Farrell faults me for my “anti-science rhetoric and attacks on scientists [such as Miller and Coyne] who have provided some of the nicest confirmations based on evolutionary theory.” For example, I criticize Miller for claiming in 2008 that gorillas need vitamin C in their diet — even though Miller had no published scientific evidence for this. Farrell writes, “Wells may not have been able to find any published evidence on the need for vitamin C in the diet of the gorilla, but it exists” — he then cites a 1970 paper by Linus Pauling and a 1949 paper by G. H. Bourne. But both papers are about the possible health benefits to humans of an increased intake of vitamin C. Bourne refers to the gorilla’s vitamin-rich vegetarian diet; Pauling assumes that humans and gorillas are descended from a common ancestor and argues that in lieu of sufficient vegetables we should supplement our diet with more vitamin C. Neither author provides any scientific evidence whatsoever of how much vitamin C a gorilla needs.

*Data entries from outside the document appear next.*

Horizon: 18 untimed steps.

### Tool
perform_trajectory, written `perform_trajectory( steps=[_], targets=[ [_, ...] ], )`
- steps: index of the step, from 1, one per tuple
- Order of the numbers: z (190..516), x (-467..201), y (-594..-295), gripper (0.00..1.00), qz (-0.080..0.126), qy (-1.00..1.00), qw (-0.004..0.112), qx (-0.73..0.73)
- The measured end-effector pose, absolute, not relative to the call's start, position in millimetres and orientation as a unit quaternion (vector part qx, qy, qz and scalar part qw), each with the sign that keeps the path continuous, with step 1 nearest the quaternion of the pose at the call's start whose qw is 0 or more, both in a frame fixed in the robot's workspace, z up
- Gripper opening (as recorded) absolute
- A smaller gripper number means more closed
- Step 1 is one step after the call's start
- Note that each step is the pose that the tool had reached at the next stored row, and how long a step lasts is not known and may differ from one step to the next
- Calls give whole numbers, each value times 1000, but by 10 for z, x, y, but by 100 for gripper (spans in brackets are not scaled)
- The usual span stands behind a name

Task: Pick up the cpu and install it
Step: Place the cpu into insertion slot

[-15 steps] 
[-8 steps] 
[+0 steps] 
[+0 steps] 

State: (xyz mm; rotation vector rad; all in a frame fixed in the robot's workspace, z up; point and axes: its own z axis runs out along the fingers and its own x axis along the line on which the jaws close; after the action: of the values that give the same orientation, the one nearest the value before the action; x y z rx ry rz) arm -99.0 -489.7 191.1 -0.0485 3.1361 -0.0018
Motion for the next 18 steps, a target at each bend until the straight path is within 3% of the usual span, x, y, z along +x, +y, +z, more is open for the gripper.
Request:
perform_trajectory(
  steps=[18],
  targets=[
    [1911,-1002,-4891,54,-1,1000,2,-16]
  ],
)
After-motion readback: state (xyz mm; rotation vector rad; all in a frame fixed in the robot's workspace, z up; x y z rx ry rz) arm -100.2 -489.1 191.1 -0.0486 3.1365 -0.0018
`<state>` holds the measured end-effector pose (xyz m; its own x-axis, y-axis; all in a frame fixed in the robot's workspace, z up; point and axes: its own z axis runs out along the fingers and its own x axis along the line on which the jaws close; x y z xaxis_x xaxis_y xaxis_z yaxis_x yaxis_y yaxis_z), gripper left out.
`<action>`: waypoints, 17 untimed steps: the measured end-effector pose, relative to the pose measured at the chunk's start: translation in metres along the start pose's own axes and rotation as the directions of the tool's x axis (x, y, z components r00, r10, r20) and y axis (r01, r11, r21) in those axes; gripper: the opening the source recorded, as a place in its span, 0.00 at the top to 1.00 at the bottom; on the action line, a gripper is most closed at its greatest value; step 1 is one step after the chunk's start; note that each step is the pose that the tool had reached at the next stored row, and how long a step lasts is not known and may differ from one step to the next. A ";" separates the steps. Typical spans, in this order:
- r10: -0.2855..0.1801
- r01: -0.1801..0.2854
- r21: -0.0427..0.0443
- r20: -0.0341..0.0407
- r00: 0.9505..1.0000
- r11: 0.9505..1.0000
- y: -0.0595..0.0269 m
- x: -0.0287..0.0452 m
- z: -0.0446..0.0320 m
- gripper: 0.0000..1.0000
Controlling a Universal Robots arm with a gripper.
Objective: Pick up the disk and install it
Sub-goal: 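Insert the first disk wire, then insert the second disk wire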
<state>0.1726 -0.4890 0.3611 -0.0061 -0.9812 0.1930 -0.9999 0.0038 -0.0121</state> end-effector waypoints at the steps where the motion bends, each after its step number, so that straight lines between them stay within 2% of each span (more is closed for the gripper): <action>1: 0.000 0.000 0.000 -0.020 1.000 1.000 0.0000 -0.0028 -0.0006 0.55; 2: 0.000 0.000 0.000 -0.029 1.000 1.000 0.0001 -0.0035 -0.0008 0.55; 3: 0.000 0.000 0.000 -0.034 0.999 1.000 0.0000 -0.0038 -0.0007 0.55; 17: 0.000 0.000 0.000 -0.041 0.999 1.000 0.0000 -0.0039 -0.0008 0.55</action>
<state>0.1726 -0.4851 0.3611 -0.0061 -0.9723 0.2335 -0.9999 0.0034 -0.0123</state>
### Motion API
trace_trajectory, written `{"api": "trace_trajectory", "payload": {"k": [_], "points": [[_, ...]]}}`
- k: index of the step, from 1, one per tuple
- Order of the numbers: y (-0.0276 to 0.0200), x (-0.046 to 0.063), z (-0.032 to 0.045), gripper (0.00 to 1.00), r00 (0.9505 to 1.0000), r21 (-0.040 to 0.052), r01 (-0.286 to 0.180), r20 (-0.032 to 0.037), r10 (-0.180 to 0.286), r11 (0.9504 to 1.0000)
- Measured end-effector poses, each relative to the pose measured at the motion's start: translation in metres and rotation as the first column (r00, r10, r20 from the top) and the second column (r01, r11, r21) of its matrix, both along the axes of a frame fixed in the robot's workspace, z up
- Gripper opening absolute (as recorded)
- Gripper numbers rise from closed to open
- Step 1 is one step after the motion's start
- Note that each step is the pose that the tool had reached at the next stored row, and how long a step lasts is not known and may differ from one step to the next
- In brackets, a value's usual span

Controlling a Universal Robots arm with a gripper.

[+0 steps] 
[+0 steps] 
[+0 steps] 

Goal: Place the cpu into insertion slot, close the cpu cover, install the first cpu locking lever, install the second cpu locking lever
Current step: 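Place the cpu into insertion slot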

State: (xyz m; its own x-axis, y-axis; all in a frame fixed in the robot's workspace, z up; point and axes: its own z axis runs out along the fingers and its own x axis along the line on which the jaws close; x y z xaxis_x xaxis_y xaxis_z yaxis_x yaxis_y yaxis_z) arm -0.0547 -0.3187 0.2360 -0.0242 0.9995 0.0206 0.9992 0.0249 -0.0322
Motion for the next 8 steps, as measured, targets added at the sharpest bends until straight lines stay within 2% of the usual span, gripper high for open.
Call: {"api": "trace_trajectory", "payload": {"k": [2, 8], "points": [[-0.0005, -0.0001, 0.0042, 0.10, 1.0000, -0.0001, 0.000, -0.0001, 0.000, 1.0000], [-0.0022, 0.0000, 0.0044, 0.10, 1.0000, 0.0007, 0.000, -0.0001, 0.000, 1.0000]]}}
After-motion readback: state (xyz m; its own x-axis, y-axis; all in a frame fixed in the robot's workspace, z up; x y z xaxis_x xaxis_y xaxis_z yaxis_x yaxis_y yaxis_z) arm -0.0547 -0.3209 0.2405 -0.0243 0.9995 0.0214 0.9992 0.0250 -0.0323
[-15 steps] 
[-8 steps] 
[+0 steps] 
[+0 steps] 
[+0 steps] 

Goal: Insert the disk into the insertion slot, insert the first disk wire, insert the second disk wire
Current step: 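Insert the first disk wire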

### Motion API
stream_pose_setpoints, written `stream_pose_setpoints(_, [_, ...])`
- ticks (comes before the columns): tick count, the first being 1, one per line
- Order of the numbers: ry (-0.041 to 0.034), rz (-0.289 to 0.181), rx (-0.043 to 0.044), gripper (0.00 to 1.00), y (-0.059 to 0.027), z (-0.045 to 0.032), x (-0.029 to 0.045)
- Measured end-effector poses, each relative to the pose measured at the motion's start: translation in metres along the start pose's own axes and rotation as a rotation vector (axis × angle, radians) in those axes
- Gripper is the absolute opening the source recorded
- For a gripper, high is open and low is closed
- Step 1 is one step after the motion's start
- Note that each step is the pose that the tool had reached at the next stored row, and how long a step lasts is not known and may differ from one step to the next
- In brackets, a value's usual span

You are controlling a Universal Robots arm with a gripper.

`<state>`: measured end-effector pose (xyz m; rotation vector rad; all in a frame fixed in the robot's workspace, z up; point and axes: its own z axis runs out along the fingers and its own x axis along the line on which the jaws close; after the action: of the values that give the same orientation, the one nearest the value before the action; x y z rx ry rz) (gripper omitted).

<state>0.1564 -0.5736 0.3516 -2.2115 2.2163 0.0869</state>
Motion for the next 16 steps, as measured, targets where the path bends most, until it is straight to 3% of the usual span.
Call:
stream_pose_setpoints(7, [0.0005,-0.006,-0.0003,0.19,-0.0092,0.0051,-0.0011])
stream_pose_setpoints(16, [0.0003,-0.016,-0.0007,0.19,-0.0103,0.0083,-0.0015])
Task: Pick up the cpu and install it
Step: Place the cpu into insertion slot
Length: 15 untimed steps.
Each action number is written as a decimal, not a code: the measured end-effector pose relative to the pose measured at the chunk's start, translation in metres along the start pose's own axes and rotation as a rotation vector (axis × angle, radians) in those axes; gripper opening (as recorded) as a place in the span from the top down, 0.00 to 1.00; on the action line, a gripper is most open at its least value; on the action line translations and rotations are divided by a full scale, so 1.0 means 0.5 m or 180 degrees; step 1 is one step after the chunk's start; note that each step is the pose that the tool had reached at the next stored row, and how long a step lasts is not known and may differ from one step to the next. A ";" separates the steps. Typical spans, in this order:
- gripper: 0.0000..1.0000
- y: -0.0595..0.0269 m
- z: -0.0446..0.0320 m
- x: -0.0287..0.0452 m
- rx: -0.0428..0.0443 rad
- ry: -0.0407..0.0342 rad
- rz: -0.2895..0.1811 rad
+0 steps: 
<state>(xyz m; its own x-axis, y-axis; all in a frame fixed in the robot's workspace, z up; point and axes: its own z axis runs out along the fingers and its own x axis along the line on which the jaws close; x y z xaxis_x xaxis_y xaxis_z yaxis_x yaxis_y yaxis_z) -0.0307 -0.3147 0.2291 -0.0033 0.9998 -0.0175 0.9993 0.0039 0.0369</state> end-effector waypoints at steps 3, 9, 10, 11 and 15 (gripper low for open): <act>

“To close,” Farrell writes, “The Myth of Junk DNA cannot be recommended for anyone who takes evolutionary biology seriously,” but it will provide “rationalizations for creationists who loath[e] common ancestry, [and] who loath[e] natural selection.”
But I do not loathe natural selection. I have no doubt that it occurs, but Darwin’s theory that it produces new species lacks sufficient evidence. Nor do I loathe common ancestry. I have no doubt that it occurs within existing species, but Darwin’s theory that all species are descended from one or a few common ancestors also lacks sufficient evidence. And in science, it is ultimately the evidence that matters.